Retype each line of the listing. Do not alter anything.

Data shown

BEGIN

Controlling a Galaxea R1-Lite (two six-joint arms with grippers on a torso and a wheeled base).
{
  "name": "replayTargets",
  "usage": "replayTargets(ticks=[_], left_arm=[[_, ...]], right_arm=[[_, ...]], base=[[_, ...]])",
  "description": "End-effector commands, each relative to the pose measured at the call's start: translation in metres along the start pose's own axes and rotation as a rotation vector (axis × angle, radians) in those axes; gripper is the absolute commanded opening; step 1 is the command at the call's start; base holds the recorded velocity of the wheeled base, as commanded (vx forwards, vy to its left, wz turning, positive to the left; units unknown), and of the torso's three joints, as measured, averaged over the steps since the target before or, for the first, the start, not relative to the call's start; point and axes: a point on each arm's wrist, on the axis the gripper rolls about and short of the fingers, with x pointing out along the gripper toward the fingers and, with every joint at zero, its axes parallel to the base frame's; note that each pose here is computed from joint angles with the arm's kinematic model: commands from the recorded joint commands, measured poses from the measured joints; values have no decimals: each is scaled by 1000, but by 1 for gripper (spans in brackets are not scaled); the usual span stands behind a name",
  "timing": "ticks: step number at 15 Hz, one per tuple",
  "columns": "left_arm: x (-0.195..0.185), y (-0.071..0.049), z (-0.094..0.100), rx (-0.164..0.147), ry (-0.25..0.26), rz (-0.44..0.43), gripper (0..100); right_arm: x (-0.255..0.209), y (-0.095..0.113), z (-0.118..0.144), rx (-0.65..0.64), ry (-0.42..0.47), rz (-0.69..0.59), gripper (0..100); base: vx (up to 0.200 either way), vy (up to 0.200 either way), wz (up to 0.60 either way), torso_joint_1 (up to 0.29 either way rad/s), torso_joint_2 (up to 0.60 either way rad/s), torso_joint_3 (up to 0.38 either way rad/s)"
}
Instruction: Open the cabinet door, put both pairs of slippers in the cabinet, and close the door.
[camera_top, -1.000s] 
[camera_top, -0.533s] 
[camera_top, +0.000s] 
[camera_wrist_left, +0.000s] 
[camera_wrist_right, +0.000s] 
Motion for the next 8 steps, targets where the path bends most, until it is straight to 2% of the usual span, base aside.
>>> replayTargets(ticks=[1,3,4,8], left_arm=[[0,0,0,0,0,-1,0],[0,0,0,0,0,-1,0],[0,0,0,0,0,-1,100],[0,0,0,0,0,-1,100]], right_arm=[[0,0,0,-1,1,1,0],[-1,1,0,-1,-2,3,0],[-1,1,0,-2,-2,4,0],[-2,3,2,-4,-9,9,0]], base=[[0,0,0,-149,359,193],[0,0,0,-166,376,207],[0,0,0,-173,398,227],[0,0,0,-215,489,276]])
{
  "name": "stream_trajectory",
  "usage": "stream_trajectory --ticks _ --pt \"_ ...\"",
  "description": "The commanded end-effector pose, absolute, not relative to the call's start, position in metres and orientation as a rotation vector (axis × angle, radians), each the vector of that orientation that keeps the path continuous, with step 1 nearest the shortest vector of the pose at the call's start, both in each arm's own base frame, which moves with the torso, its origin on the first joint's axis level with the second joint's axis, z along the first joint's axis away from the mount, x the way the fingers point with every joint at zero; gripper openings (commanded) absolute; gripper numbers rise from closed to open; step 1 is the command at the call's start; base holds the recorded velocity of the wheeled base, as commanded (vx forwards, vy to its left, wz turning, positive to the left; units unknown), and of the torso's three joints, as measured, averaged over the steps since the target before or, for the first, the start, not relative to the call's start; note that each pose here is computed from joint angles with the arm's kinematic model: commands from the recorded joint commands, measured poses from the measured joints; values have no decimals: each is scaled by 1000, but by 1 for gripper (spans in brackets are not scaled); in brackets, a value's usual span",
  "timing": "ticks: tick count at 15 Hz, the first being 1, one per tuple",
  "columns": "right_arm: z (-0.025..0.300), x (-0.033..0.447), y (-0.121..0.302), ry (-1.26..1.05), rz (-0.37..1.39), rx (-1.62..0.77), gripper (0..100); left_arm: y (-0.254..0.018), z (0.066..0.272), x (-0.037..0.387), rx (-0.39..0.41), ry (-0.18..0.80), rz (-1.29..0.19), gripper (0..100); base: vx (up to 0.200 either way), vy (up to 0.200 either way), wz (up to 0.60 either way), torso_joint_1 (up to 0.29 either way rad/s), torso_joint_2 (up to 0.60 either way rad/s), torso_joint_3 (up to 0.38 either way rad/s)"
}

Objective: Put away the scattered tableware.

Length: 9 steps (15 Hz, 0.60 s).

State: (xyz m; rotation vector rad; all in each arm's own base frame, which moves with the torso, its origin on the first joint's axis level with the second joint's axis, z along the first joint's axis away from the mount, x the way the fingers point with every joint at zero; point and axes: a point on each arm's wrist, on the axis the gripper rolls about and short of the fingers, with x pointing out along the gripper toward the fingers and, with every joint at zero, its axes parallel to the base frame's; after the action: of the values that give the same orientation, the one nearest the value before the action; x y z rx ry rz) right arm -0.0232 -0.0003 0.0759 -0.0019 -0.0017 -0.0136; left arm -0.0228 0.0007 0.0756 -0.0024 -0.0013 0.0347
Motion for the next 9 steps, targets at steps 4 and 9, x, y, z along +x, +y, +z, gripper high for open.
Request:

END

Solution to the exercise
Controlling a Galaxea R1-Lite (two six-joint arms with grippers on a torso and a wheeled base).
{
  "name": "replayTargets",
  "usage": "replayTargets(ticks=[_], left_arm=[[_, ...]], right_arm=[[_, ...]], base=[[_, ...]])",
  "description": "End-effector commands, each relative to the pose measured at the call's start: translation in metres along the start pose's own axes and rotation as a rotation vector (axis × angle, radians) in those axes; gripper is the absolute commanded opening; step 1 is the command at the call's start; base holds the recorded velocity of the wheeled base, as commanded (vx forwards, vy to its left, wz turning, positive to the left; units unknown), and of the torso's three joints, as measured, averaged over the steps since the target before or, for the first, the start, not relative to the call's start; point and axes: a point on each arm's wrist, on the axis the gripper rolls about and short of the fingers, with x pointing out along the gripper toward the fingers and, with every joint at zero, its axes parallel to the base frame's; note that each pose here is computed from joint angles with the arm's kinematic model: commands from the recorded joint commands, measured poses from the measured joints; values have no decimals: each is scaled by 1000, but by 1 for gripper (spans in brackets are not scaled); the usual span stands behind a name",
  "timing": "ticks: step number at 15 Hz, one per tuple",
  "columns": "left_arm: x (-0.195..0.185), y (-0.071..0.049), z (-0.094..0.100), rx (-0.164..0.147), ry (-0.25..0.26), rz (-0.44..0.43), gripper (0..100); right_arm: x (-0.255..0.209), y (-0.095..0.113), z (-0.118..0.144), rx (-0.65..0.64), ry (-0.42..0.47), rz (-0.69..0.59), gripper (0..100); base: vx (up to 0.200 either way), vy (up to 0.200 either way), wz (up to 0.60 either way), torso_joint_1 (up to 0.29 either way rad/s), torso_joint_2 (up to 0.60 either way rad/s), torso_joint_3 (up to 0.38 either way rad/s)"
}
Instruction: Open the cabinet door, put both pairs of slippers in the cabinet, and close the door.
[camera_top, -1.000s] 
[camera_top, -0.533s] 
[camera_top, +0.000s] 
[camera_wrist_left, +0.000s] 
[camera_wrist_right, +0.000s] 
Motion for the next 8 steps, targets where the path bends most, until it is straight to 2% of the usual span, base aside.
>>> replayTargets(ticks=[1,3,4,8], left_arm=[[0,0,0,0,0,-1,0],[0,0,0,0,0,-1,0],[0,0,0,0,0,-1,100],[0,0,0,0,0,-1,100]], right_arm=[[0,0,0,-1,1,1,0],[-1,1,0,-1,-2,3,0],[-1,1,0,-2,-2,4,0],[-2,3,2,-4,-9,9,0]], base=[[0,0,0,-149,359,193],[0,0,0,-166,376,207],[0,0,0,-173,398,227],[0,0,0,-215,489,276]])
{
  "name": "stream_trajectory",
  "usage": "stream_trajectory --ticks _ --pt \"_ ...\"",
  "description": "The commanded end-effector pose, absolute, not relative to the call's start, position in metres and orientation as a rotation vector (axis × angle, radians), each the vector of that orientation that keeps the path continuous, with step 1 nearest the shortest vector of the pose at the call's start, both in each arm's own base frame, which moves with the torso, its origin on the first joint's axis level with the second joint's axis, z along the first joint's axis away from the mount, x the way the fingers point with every joint at zero; gripper openings (commanded) absolute; gripper numbers rise from closed to open; step 1 is the command at the call's start; base holds the recorded velocity of the wheeled base, as commanded (vx forwards, vy to its left, wz turning, positive to the left; units unknown), and of the torso's three joints, as measured, averaged over the steps since the target before or, for the first, the start, not relative to the call's start; note that each pose here is computed from joint angles with the arm's kinematic model: commands from the recorded joint commands, measured poses from the measured joints; values have no decimals: each is scaled by 1000, but by 1 for gripper (spans in brackets are not scaled); in brackets, a value's usual span",
  "timing": "ticks: tick count at 15 Hz, the first being 1, one per tuple",
  "columns": "right_arm: z (-0.025..0.300), x (-0.033..0.447), y (-0.121..0.302), ry (-1.26..1.05), rz (-0.37..1.39), rx (-1.62..0.77), gripper (0..100); left_arm: y (-0.254..0.018), z (0.066..0.272), x (-0.037..0.387), rx (-0.39..0.41), ry (-0.18..0.80), rz (-1.29..0.19), gripper (0..100); base: vx (up to 0.200 either way), vy (up to 0.200 either way), wz (up to 0.60 either way), torso_joint_1 (up to 0.29 either way rad/s), torso_joint_2 (up to 0.60 either way rad/s), torso_joint_3 (up to 0.38 either way rad/s)"
}

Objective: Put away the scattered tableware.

Length: 9 steps (15 Hz, 0.60 s).

State: (xyz m; rotation vector rad; all in each arm's own base frame, which moves with the torso, its origin on the first joint's axis level with the second joint's axis, z along the first joint's axis away from the mount, x the way the fingers point with every joint at zero; point and axes: a point on each arm's wrist, on the axis the gripper rolls about and short of the fingers, with x pointing out along the gripper toward the fingers and, with every joint at zero, its axes parallel to the base frame's; after the action: of the values that give the same orientation, the one nearest the value before the action; x y z rx ry rz) right arm -0.0232 -0.0003 0.0759 -0.0019 -0.0017 -0.0136; left arm -0.0228 0.0007 0.0756 -0.0024 -0.0013 0.0347
Motion for the next 9 steps, targets at steps 4 and 9, x, y, z along +x, +y, +z, gripper high for open.
Request:

This answer is now finished.